What you have to do: Wherever the word "region" turns up in a line of the entries, copy that line.

Available data:
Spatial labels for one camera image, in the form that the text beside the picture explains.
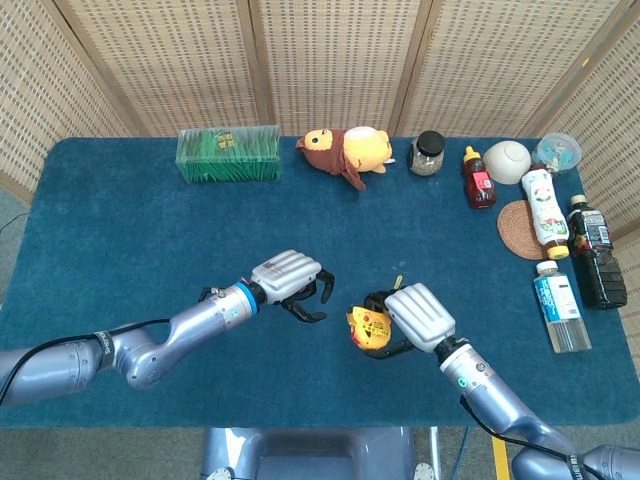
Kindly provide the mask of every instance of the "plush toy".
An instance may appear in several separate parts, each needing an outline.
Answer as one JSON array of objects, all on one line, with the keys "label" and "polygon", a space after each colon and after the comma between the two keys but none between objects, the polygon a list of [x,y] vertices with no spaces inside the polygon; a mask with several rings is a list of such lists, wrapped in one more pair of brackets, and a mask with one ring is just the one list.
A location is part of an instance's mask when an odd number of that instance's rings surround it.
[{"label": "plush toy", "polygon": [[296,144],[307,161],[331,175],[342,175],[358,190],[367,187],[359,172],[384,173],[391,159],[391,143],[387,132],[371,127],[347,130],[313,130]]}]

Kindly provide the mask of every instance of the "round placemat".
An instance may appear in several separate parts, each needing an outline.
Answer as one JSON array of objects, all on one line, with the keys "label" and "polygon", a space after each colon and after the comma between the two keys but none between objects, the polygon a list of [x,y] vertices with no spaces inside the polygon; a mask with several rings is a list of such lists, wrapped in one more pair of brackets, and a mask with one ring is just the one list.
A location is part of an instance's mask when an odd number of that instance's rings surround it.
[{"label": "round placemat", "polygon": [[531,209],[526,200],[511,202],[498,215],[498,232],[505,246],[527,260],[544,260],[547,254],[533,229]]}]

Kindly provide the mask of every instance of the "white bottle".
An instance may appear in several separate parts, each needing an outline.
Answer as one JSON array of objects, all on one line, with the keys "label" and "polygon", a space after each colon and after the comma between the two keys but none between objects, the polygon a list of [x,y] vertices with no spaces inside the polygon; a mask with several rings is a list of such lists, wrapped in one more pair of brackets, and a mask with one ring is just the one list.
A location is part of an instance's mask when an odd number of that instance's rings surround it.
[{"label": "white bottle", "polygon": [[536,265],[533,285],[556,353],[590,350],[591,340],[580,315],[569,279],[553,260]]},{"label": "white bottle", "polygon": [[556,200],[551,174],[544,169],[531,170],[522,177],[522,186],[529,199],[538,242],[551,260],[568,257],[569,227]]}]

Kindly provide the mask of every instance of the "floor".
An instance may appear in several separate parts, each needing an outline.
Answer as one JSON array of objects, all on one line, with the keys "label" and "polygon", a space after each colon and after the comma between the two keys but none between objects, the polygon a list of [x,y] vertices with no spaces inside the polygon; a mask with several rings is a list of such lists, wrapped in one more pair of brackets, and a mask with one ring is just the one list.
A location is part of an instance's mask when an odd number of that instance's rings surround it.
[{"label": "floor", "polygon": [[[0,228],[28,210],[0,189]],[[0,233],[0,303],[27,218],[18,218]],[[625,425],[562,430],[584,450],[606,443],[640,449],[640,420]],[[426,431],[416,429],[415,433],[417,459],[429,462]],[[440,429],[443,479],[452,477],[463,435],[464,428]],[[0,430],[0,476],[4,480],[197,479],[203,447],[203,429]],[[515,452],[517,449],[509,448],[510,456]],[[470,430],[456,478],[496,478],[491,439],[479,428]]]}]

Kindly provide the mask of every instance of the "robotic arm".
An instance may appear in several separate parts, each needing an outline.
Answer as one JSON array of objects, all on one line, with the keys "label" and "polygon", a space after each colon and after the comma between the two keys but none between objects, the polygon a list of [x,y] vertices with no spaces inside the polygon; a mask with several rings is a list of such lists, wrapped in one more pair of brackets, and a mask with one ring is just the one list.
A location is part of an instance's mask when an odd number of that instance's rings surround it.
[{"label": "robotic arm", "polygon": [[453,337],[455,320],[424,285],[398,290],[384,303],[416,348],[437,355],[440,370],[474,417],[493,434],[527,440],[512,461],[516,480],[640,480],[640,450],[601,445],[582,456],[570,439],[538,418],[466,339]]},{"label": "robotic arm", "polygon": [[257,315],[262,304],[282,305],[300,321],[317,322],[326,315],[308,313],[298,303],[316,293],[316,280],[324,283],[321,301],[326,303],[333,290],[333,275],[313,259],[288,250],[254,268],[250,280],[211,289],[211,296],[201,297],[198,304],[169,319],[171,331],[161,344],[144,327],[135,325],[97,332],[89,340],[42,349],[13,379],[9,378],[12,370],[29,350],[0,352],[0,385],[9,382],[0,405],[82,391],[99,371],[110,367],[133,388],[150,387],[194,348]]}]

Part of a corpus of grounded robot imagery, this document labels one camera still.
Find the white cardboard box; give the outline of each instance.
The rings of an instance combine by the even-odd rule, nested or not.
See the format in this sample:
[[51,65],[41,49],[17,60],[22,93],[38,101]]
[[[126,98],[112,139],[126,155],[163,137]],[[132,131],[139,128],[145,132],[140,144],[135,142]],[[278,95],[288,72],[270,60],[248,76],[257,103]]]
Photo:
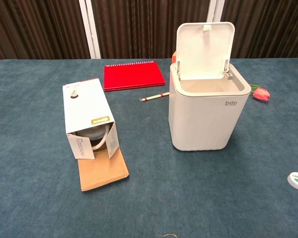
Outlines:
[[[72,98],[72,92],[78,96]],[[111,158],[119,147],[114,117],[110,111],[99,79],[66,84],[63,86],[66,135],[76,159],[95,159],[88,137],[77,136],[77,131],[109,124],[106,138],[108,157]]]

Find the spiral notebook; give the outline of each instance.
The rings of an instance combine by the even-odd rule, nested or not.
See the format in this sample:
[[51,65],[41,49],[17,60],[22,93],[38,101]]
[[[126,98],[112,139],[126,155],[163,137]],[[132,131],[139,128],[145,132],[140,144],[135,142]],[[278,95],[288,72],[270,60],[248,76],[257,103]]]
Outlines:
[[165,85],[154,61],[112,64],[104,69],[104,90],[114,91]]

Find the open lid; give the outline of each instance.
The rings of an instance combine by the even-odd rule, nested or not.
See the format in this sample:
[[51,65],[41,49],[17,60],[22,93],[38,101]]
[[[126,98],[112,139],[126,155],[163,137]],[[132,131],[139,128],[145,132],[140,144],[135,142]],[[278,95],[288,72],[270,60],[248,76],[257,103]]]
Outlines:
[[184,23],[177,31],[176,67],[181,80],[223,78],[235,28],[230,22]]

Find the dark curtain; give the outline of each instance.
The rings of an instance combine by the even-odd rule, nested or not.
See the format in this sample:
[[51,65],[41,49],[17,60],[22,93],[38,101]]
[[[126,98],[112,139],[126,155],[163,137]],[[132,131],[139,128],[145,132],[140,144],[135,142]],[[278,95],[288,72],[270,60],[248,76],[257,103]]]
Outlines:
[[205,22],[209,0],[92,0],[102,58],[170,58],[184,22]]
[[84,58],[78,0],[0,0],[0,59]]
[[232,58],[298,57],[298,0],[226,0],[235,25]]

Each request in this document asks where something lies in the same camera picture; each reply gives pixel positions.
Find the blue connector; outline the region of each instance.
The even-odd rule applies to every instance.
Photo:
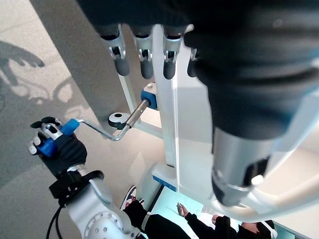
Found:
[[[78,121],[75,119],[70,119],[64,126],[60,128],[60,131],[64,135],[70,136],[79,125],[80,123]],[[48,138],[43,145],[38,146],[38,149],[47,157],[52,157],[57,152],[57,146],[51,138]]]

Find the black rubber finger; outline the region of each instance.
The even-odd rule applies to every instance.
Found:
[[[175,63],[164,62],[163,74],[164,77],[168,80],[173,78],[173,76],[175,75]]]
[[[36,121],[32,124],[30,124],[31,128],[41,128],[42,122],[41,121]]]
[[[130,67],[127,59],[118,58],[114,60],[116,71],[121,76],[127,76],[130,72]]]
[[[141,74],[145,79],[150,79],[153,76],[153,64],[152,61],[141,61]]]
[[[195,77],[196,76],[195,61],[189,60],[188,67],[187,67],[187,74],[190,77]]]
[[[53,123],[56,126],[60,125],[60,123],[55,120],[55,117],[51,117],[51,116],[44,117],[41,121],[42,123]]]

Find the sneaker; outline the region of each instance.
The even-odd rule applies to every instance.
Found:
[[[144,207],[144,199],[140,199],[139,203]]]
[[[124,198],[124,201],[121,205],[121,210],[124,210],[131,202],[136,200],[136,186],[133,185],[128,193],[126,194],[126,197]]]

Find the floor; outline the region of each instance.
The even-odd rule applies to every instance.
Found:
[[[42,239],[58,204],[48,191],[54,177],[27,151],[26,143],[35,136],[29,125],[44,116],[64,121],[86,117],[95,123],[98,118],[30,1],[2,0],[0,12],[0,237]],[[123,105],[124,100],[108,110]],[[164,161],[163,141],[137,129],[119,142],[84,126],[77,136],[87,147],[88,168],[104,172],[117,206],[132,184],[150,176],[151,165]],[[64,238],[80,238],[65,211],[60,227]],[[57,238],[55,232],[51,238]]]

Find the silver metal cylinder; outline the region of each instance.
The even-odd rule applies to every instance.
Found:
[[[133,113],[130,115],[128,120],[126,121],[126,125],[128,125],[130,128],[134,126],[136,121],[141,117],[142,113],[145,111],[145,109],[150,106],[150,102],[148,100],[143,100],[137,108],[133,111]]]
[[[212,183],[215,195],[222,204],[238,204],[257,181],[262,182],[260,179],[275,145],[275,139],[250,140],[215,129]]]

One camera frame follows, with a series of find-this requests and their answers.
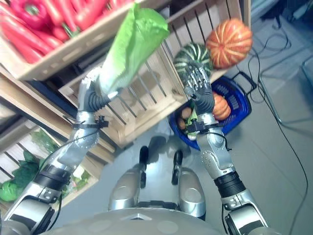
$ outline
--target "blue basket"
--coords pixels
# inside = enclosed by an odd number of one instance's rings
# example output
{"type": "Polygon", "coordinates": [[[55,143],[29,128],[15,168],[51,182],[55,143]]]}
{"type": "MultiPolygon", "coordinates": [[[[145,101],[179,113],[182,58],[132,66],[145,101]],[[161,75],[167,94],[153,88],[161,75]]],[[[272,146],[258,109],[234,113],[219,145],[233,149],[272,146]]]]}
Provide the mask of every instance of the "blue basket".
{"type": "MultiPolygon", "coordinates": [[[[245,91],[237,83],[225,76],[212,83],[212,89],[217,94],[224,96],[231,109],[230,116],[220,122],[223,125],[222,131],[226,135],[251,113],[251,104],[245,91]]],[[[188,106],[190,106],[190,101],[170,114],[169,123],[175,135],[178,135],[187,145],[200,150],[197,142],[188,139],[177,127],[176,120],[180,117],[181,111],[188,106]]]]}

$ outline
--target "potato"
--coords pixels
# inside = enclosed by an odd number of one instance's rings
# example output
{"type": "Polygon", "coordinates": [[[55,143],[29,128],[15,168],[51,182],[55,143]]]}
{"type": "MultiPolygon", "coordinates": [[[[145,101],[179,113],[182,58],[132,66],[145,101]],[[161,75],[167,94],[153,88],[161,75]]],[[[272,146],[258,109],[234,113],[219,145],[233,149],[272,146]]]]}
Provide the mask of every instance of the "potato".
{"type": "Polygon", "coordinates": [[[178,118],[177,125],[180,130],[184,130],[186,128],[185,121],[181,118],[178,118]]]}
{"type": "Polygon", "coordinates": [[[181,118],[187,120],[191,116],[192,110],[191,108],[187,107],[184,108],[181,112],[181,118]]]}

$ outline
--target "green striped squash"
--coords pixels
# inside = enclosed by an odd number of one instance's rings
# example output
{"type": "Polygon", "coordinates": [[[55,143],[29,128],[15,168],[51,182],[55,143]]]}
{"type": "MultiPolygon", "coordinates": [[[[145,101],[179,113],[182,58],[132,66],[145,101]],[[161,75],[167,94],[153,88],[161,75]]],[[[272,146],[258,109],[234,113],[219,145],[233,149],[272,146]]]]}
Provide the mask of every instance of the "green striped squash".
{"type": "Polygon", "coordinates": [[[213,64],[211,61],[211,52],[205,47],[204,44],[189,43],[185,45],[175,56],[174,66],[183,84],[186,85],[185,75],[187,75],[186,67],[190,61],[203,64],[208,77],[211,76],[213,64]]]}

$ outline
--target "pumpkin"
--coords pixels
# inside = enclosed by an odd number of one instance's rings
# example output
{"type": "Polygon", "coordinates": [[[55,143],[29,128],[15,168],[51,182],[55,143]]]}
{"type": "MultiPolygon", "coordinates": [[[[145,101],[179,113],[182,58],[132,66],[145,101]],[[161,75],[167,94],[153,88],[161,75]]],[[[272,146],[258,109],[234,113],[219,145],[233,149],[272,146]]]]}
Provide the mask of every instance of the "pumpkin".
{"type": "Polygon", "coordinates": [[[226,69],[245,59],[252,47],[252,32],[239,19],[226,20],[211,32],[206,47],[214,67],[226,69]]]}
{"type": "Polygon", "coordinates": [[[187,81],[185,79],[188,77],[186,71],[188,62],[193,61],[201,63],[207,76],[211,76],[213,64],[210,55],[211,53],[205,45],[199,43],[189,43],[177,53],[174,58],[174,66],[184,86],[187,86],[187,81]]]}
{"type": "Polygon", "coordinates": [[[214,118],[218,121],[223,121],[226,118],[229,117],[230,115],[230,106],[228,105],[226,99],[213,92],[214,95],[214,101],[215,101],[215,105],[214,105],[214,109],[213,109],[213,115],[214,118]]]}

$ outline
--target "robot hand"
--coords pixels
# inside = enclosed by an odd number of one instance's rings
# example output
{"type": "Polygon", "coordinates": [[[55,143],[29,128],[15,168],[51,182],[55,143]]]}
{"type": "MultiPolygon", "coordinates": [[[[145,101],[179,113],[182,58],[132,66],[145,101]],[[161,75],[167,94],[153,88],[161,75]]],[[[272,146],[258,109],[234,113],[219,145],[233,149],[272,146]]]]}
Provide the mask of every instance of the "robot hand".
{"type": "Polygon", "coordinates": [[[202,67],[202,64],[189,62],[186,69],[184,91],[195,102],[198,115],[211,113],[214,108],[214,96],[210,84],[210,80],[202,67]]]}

Reply:
Find the blue connector; outline the region of each instance.
Find the black rubber finger; outline the region of each instance.
Find the sneaker; outline the region of each instance.
Find the floor; outline the region of each instance.
Find the silver metal cylinder; outline the region of each instance.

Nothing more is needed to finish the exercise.